#### [Exercise instructions]
You are asked to filter the data below and copy every line holding "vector".

[Entries taken from a collection]

=== Begin Enclosure ===

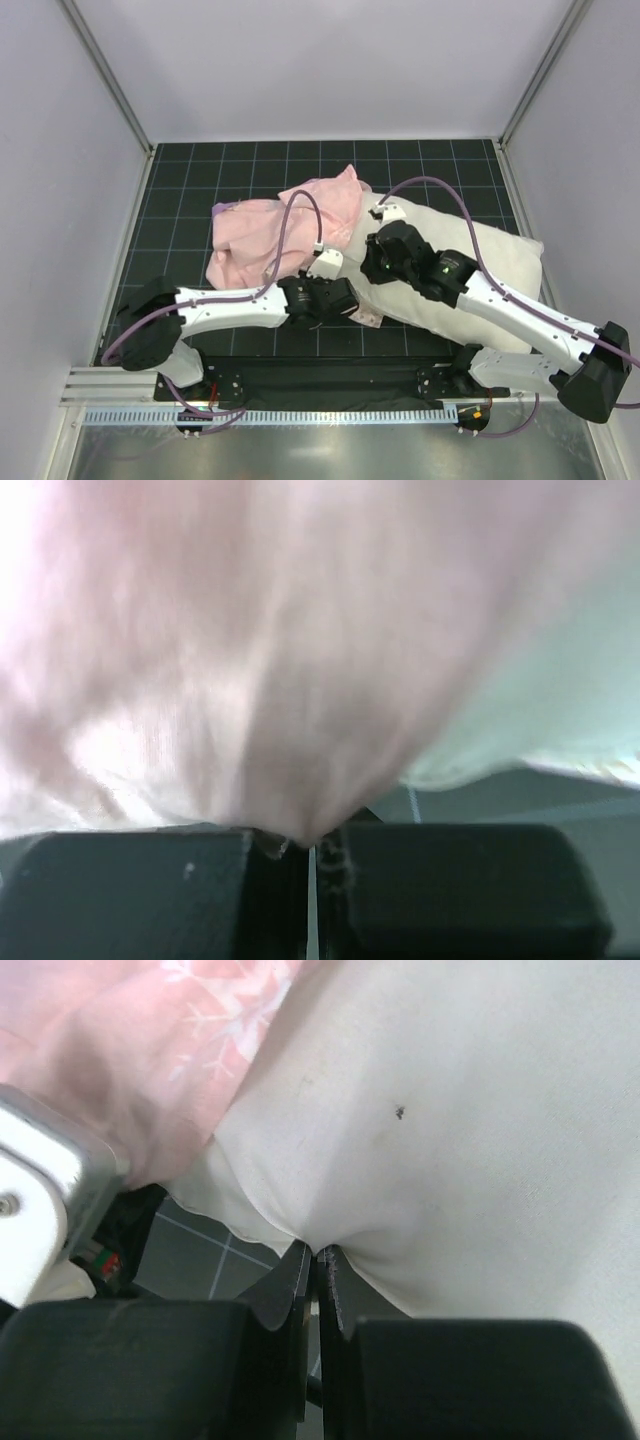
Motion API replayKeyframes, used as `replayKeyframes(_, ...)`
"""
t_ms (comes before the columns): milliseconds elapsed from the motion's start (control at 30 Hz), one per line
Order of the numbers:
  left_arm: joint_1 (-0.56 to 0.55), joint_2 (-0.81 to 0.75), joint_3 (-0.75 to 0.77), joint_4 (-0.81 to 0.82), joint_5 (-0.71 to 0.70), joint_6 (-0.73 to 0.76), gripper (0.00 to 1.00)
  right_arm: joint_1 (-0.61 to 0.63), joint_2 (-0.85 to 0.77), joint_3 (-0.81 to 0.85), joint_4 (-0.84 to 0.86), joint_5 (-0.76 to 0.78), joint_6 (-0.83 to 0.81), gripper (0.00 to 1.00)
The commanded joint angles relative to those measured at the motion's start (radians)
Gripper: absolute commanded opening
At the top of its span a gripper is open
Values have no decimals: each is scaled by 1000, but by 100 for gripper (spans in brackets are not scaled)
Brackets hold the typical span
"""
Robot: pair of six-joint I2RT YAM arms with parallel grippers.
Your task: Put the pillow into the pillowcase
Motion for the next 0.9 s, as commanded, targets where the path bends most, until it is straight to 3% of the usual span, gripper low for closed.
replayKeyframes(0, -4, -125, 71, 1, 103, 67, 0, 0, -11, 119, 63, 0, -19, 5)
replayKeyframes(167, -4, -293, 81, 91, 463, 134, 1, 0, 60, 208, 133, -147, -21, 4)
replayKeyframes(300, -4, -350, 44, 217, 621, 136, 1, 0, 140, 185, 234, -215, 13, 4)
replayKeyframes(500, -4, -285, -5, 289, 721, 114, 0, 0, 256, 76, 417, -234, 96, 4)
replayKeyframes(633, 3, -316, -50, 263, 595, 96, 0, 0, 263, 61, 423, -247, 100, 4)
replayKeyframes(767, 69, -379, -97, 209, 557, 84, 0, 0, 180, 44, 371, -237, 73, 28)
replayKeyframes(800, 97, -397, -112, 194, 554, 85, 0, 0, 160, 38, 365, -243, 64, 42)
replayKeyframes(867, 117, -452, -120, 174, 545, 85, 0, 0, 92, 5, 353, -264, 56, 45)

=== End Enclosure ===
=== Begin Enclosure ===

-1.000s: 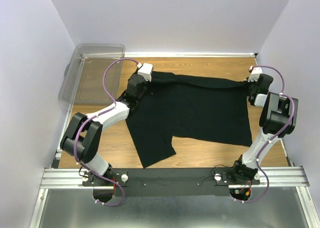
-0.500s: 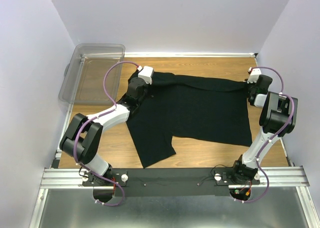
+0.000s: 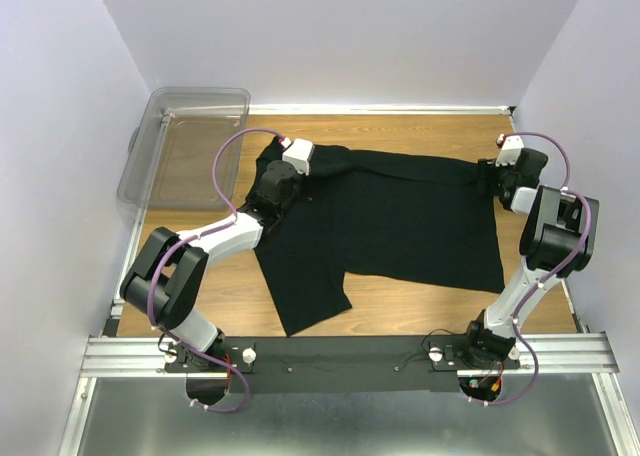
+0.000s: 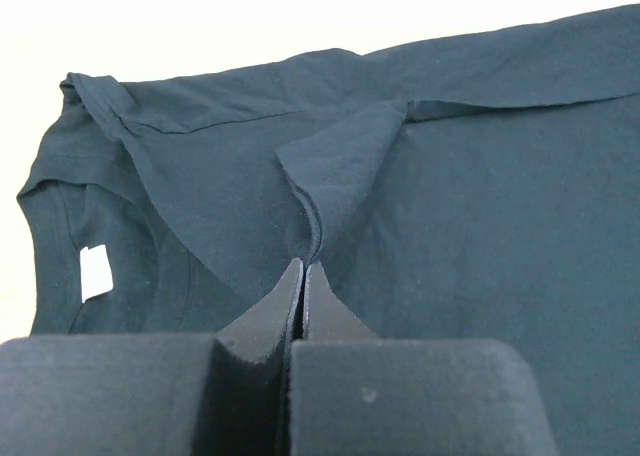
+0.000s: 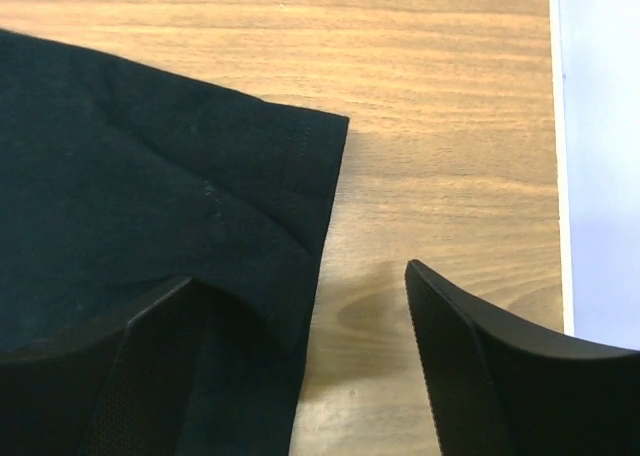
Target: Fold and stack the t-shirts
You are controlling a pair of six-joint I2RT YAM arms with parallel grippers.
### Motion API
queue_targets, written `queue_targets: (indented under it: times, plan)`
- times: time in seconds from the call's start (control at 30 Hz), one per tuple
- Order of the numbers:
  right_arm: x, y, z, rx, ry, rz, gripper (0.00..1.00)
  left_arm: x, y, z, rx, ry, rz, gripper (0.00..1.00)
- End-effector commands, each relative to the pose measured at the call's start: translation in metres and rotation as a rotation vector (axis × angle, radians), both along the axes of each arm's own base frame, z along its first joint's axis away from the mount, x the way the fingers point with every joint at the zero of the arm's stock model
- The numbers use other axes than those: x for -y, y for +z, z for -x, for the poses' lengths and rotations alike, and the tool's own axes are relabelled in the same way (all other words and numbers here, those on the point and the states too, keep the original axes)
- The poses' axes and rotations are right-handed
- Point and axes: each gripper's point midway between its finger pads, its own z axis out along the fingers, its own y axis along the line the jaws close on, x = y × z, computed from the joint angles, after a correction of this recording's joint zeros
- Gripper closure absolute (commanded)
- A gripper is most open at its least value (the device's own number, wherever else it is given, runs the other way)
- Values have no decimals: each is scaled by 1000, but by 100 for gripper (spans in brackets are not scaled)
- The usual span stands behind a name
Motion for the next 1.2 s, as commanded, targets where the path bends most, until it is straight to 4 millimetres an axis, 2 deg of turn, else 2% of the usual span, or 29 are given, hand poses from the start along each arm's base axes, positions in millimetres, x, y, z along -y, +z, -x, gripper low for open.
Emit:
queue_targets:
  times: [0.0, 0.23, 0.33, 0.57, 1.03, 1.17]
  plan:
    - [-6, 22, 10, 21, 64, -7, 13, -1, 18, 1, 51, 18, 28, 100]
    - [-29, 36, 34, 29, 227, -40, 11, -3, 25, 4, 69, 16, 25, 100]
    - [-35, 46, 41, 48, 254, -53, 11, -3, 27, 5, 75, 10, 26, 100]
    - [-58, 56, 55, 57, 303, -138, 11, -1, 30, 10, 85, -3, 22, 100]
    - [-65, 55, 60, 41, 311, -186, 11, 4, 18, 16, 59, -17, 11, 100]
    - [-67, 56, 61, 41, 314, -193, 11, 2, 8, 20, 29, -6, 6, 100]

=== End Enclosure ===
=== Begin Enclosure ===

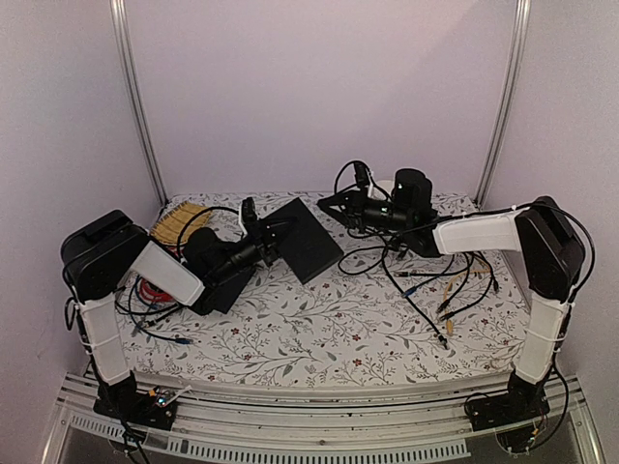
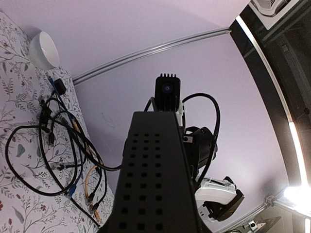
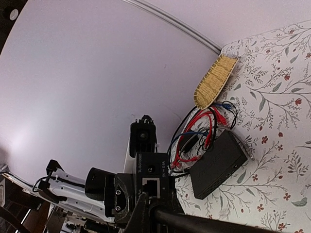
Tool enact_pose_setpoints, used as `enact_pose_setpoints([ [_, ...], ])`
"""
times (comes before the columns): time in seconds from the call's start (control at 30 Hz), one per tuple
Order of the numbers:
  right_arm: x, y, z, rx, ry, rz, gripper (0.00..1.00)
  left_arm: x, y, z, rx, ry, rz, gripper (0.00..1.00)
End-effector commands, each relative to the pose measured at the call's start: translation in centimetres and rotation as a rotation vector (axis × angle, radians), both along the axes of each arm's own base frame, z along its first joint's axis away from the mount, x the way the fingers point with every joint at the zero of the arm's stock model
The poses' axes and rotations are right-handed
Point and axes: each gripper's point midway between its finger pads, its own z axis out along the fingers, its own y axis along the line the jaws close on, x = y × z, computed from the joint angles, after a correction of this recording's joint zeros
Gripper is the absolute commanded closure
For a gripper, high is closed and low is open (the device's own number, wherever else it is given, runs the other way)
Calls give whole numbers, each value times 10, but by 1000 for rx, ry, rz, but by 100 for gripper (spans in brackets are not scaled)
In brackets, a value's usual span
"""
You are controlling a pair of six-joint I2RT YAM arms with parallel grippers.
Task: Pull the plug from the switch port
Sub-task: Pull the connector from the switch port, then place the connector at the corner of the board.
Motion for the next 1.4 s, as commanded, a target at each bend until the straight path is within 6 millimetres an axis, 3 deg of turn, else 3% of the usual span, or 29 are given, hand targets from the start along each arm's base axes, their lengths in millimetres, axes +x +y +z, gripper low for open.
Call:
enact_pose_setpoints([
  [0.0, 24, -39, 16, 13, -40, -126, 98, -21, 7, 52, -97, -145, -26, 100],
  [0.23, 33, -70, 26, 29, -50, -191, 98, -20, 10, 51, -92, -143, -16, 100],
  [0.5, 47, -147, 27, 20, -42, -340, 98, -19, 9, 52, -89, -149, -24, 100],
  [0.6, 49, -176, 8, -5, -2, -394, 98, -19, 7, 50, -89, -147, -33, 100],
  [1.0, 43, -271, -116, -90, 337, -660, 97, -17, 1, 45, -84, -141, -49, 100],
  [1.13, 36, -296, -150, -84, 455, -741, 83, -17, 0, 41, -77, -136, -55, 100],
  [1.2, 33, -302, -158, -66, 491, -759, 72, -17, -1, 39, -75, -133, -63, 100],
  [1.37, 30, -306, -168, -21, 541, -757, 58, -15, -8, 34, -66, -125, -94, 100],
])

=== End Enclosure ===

#### [Output]
- End-effector commands, each relative to the pose measured at the call's start: translation in metres and rotation as a rotation vector (axis × angle, radians), both along the axes of each arm's own base frame, z along its first joint's axis away from the mount, x the way the fingers point with every joint at the zero of the arm's stock model
End-effector commands, each relative to the pose measured at the call's start: translation in centimetres and rotation as a rotation vector (axis × angle, radians), both along the axes of each arm's own base frame, z along its first joint's axis away from the mount, x the way the fingers point with every joint at the zero of the arm's stock model

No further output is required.